Today's decision to delay the expected fuel duty escalator will, contrary to popular expectation, make things worse for motorists, not better. Although there might be some reduction in the immediate pain felt byfast-rising fuel costs, in the medium and longer term, perpetuating our society's addiction to oil can only lead to ever greater vulnerability and worse shocks in future. The decision to shelve the fuel duty increase is in the same mindset that comes with our prime minister's repeated calls on Opec to pump more oil: both are disastrously short-term. Taking a slighter longer view reveals two very good reasons to send a strong above-inflation price signal to encourage a rapid departure from the age of oil.

Reason number one is that there simply is not sufficient increasing supply to keep pace with increasing demand. A quick glance at expected demand in 2025 (getting on for 50% greater than now) and a comparison of that against the rate of new oil discovery (the last major find being in the North Sea in the 1970s), combined with the inevitable reality of oil field decline (which is taking place very fast in some areas that have produced oil for decades), should be like a bucket of cold water poured over a slumbering drunk: that is, a rather shocking wake up. Reason number two is that the most recent climate science tells us that we need to be putting in place now the means to achieve a cut in carbon emissions of at least 80% by 2050. Both reasons for getting away from oil require similar responses – different vehicles, different travel modes, different farming and different consumption patterns.
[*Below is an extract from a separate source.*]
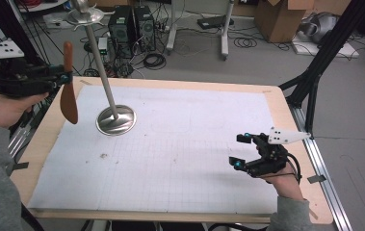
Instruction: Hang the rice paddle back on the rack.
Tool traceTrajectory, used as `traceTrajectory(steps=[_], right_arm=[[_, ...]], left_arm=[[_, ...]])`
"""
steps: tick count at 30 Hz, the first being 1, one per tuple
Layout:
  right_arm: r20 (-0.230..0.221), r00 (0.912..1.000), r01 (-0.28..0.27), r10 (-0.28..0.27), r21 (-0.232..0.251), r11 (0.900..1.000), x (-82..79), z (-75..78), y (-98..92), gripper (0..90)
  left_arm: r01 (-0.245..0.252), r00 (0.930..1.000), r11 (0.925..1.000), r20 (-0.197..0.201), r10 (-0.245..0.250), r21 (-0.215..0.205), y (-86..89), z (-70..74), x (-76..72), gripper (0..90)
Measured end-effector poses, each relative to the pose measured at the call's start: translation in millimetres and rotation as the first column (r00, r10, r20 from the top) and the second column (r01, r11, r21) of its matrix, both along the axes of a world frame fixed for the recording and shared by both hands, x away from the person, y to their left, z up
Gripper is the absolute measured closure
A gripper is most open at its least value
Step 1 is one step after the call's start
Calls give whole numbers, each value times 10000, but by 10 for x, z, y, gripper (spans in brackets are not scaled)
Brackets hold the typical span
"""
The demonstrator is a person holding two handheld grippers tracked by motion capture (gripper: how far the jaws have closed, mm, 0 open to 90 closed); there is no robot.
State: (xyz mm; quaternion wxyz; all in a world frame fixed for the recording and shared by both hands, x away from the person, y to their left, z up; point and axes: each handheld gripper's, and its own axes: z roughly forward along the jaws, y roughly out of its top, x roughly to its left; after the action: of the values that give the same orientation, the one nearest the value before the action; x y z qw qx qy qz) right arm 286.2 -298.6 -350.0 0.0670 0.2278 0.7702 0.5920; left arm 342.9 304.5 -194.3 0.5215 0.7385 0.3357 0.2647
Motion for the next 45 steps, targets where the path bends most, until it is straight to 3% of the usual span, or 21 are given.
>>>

Seeking to deny this reality by changing the price signal put in place to decrease our dependence in the first place is disastrously short-term. Certainly there are difficult politics around this, but surely the job of ministers is to put our security before Daily Express headlines, and to make the case for why we need to get on to a different track. The high oil price is having a quite dramatic effect on driving behaviour, and if we respond as we should to peak oil and climate change then going with original plan will save us a great deal of grief down the line.

Breaking our addiction with oil, like severing any dependence, will be difficult. But it is a dependence we need to break if we are to protect our comfort and security into the future. To do this it is leadership and not backtracking that is needed. So what could that look like? First, ministers need to talk about the real reasons for the oil supply crunch and the need to cut greenhouse emissions as the core of their policy reasoning. Second, they should explicitly link fuel duty to spending on alternatives (such as rail upgrades and cycling facilities). Third, there should be a wider context in tax policy and to protect people on low incomes and in rural areas where cars are essential, they should cut other taxes.

This does not require a lot of imagination, but it does rely on ministers facing reality and telling it like it is.